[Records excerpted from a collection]
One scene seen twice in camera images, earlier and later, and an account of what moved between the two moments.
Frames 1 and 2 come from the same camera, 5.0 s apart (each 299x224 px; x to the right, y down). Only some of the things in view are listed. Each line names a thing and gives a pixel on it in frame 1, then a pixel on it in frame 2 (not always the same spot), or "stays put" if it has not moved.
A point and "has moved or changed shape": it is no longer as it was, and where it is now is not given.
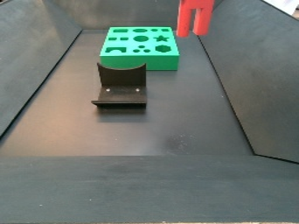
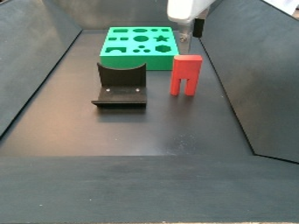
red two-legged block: [201, 19] has moved or changed shape
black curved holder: [122, 87] stays put
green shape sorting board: [130, 47] stays put
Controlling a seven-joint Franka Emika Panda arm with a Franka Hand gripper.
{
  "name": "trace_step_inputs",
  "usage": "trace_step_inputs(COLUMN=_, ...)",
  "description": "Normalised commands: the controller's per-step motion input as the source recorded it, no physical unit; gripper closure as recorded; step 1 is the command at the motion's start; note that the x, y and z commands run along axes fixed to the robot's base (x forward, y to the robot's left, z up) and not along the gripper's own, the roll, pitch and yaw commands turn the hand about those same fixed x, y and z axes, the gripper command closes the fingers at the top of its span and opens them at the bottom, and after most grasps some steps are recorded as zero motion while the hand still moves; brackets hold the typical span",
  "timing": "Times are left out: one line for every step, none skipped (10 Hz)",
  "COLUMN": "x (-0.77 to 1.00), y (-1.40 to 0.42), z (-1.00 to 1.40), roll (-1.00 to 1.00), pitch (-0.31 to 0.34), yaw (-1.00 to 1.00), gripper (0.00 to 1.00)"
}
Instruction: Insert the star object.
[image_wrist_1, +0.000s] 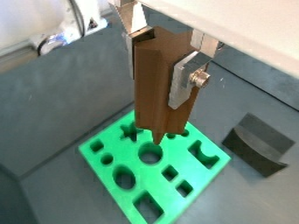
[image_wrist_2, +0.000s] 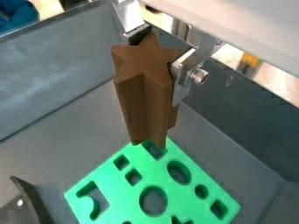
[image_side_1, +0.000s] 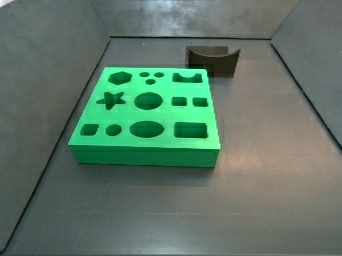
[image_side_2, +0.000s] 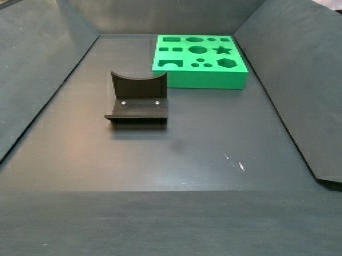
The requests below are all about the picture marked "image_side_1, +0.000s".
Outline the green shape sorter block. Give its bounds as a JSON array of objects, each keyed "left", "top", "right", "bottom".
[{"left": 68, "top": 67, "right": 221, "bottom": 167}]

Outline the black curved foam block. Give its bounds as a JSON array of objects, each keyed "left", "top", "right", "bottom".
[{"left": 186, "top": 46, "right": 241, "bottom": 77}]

### Problem
Every line above has to be output exactly; the pictures must be dropped.

### Result below
One scene seen twice in camera images, earlier and later, and an account of what moved between the two moments.
Frames 1 and 2 come from the same camera, 5.0 s apart (each 299x224 px; x to the right, y down). Only some of the things in view are listed. Each line names a thing and gives a pixel on it in frame 1, then a pixel on it in frame 2 (not always the same spot), or "stays put" if it has not moved.
A point and "has moved or changed shape": it is no longer as it was, and where it is now is not given.
red two-legged block: [201, 19] has moved or changed shape
black curved holder: [122, 87] stays put
green shape sorting board: [130, 47] stays put
Controlling a seven-joint Franka Emika Panda arm with a Franka Hand gripper.
{
  "name": "trace_step_inputs",
  "usage": "trace_step_inputs(COLUMN=_, ...)",
  "description": "Normalised commands: the controller's per-step motion input as the source recorded it, no physical unit; gripper closure as recorded; step 1 is the command at the motion's start; note that the x, y and z commands run along axes fixed to the robot's base (x forward, y to the robot's left, z up) and not along the gripper's own, the roll, pitch and yaw commands turn the hand about those same fixed x, y and z axes, the gripper command closes the fingers at the top of its span and opens them at the bottom, and after most grasps some steps are recorded as zero motion while the hand still moves; brackets hold the typical span",
  "timing": "Times are left out: one line for every step, none skipped (10 Hz)",
  "COLUMN": "x (-0.77 to 1.00), y (-1.40 to 0.42), z (-1.00 to 1.40), roll (-1.00 to 1.00), pitch (-0.31 to 0.34), yaw (-1.00 to 1.00), gripper (0.00 to 1.00)"
}
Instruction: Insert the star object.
[image_wrist_1, +0.000s] 
[image_wrist_2, +0.000s] 
[image_side_1, +0.000s] 
[image_side_2, +0.000s] 
The requests below are all about the picture marked "image_side_1, +0.000s".
Outline the green shape sorter block. Give its bounds as a JSON array of objects, each keyed "left", "top", "right", "bottom".
[{"left": 68, "top": 67, "right": 221, "bottom": 167}]

Outline the black curved foam block. Give its bounds as a JSON array of objects, each keyed "left", "top", "right", "bottom".
[{"left": 186, "top": 46, "right": 241, "bottom": 77}]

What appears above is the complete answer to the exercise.